O acordo comercial entre Mercosul e União Europeia, que entrou em vigor no dia 1º de maio, representa um marco histórico nas relações econômicas entre os dois blocos e promete gerar impactos expressivos para a pauta exportadora do Nordeste brasileiro. A região, que já possui forte vocação para o agronegócio e para a produção de bens de valor agregado, passa a se beneficiar diretamente da redução ou eliminação de tarifas de importação em um dos mercados mais exigentes e relevantes do mundo. Entre os principais produtos contemplados estão frutas frescas — como manga, melão e uva —, castanha de caju, mel, cera de carnaúba e uma variedade crescente de alimentos industrializados, segmentos que desempenham papel fundamental na geração de emprego e renda em diversos estados nordestinos.
A União Europeia, composta por cerca de 450 milhões de consumidores com alto poder aquisitivo, abre novas oportunidades para a diversificação e ampliação das exportações brasileiras.
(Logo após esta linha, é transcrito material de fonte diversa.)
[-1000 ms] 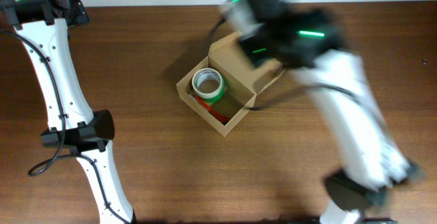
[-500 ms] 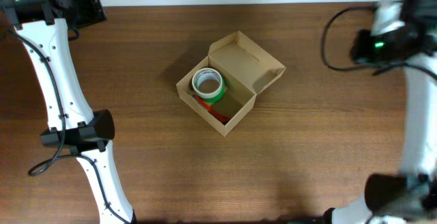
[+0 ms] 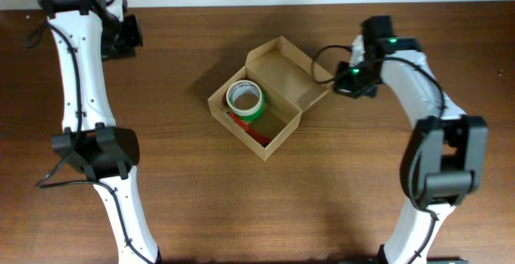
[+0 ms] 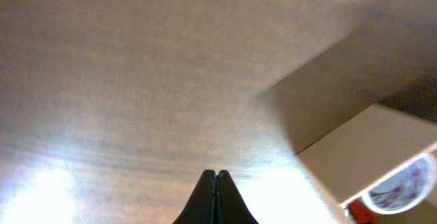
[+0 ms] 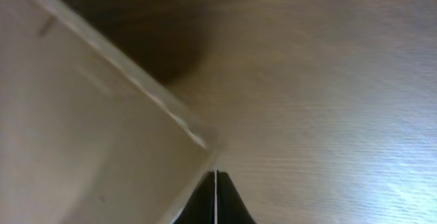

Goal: Pack container

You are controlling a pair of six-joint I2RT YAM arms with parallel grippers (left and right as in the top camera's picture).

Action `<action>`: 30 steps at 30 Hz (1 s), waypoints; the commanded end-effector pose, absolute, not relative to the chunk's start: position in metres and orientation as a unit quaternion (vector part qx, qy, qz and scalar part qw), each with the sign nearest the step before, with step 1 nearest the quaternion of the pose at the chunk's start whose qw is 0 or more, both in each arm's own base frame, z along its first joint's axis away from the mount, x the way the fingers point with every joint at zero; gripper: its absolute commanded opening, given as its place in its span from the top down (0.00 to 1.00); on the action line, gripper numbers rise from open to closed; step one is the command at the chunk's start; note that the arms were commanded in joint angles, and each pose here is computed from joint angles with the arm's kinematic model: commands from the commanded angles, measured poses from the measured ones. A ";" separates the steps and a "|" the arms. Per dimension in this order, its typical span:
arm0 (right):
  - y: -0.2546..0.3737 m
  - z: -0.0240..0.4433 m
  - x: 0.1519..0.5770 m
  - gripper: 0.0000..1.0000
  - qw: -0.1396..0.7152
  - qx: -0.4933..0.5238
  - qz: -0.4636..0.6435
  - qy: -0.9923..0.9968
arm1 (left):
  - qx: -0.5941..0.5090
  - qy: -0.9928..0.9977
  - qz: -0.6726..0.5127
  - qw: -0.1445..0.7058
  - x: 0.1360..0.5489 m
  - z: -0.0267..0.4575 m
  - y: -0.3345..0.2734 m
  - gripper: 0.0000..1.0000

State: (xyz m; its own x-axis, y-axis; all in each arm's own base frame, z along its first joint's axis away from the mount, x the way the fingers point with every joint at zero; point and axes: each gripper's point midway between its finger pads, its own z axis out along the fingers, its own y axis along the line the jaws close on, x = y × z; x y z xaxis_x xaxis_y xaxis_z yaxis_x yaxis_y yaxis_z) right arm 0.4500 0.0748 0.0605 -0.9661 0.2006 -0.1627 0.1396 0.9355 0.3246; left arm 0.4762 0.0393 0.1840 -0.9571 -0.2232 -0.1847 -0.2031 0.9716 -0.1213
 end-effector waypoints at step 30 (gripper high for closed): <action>0.130 0.083 0.499 0.96 0.182 0.043 0.300 0.936 | -0.014 0.943 -0.326 0.063 0.523 0.098 -0.117 0.98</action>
State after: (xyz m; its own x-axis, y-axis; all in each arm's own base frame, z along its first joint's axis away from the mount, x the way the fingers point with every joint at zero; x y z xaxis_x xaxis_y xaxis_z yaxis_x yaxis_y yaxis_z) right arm 0.4984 0.1319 0.0848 -0.9301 0.2003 -0.3080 -0.0192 0.8107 0.5851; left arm 0.5260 -0.1093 0.1299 -0.9736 -0.0423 -0.2243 0.0682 0.8839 -0.4628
De acordo com a Confederação Nacional da Indústria (CNI), mais de 80% dos produtos brasileiros exportados para o bloco europeu terão suas tarifas zeradas já na fase inicial do acordo, abrangendo mais de 5 mil itens. Essa medida tende a aumentar significativamente a competitividade dos produtos nordestinos no mercado internacional, ao reduzir custos e facilitar o acesso às cadeias globais de valor.
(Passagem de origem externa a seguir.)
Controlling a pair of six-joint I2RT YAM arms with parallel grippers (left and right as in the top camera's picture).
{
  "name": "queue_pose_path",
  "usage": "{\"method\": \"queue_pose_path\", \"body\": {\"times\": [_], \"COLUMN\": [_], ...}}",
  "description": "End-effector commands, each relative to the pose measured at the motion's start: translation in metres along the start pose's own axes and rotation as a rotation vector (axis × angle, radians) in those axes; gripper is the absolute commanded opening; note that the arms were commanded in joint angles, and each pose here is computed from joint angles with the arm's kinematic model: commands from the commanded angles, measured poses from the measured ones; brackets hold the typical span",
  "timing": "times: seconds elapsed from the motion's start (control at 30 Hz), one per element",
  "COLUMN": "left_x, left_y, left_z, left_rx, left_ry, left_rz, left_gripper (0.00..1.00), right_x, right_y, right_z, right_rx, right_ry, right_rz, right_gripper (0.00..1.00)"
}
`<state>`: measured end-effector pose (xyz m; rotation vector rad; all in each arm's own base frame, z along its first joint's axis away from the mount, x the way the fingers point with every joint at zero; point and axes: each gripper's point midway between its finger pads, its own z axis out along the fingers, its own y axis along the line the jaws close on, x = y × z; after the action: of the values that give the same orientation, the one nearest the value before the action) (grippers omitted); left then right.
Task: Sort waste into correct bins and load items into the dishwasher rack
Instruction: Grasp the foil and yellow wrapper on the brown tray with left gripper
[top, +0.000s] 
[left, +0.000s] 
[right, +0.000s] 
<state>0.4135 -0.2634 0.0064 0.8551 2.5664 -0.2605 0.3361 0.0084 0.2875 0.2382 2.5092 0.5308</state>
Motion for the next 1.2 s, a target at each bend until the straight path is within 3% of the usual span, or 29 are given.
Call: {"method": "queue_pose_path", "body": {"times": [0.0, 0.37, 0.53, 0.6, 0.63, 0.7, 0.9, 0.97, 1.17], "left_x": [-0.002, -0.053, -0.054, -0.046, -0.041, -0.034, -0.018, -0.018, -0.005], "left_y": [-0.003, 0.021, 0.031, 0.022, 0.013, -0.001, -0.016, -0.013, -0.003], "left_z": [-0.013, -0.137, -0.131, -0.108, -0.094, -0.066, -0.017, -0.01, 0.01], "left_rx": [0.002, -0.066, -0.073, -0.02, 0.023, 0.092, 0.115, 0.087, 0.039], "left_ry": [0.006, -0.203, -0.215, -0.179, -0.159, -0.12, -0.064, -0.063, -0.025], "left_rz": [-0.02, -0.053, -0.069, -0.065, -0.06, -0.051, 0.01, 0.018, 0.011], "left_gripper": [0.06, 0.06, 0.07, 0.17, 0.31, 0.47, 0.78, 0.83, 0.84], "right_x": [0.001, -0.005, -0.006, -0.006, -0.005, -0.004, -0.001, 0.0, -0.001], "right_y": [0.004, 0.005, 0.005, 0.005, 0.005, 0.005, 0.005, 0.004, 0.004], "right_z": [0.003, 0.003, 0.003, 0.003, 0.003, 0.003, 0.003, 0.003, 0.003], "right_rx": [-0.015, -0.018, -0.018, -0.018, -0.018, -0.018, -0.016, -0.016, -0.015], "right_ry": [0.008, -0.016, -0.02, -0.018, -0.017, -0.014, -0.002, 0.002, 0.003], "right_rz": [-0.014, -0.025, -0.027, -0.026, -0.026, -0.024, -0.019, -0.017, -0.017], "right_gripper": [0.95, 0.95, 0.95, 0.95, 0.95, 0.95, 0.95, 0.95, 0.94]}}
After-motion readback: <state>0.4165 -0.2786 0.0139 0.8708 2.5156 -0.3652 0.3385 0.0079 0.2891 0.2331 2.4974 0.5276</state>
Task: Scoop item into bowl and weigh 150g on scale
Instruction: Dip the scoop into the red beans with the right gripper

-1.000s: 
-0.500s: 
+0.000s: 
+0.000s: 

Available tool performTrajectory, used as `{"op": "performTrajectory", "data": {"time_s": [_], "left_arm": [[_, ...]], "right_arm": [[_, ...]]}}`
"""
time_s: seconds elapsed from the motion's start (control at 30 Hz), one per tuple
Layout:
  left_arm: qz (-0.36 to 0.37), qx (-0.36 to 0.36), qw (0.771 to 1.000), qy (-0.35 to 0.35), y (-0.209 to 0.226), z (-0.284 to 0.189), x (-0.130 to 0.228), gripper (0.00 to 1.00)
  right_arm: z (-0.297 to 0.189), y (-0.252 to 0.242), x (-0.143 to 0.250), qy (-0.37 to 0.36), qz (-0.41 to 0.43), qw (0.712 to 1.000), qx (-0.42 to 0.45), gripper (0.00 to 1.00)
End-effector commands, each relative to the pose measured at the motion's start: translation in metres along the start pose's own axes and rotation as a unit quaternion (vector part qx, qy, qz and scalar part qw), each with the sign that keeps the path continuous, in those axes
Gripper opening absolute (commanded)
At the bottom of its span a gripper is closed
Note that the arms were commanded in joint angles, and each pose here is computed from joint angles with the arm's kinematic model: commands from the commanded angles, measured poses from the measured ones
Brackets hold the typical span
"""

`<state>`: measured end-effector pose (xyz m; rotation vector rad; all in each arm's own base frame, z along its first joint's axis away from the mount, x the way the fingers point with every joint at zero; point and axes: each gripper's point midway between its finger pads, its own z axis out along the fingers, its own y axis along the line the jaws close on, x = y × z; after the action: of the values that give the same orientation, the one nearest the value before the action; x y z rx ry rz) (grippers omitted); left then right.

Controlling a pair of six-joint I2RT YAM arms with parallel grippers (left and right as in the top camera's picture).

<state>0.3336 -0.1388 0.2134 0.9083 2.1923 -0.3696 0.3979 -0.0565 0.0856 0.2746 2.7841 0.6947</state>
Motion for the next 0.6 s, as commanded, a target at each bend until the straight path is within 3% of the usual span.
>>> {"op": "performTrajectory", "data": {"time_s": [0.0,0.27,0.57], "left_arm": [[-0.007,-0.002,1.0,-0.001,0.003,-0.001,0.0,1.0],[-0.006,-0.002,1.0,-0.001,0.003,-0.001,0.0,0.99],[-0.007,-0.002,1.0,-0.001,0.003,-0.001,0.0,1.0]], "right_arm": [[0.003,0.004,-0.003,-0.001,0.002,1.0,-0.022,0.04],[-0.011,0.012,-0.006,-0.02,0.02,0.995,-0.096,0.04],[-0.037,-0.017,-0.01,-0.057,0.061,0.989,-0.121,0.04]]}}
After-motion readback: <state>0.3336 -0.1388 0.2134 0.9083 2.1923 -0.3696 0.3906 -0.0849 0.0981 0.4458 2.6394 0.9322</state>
Além disso, o acordo pode estimular investimentos em infraestrutura, inovação e adequação a padrões internacionais de qualidade e sustentabilidade, exigidos pelo mercado europeu. Para o Nordeste, isso representa não apenas uma expansão das exportações, mas também uma oportunidade estratégica de modernização produtiva e fortalecimento da economia regional, consolidando a região como um importante polo exportador do Brasil.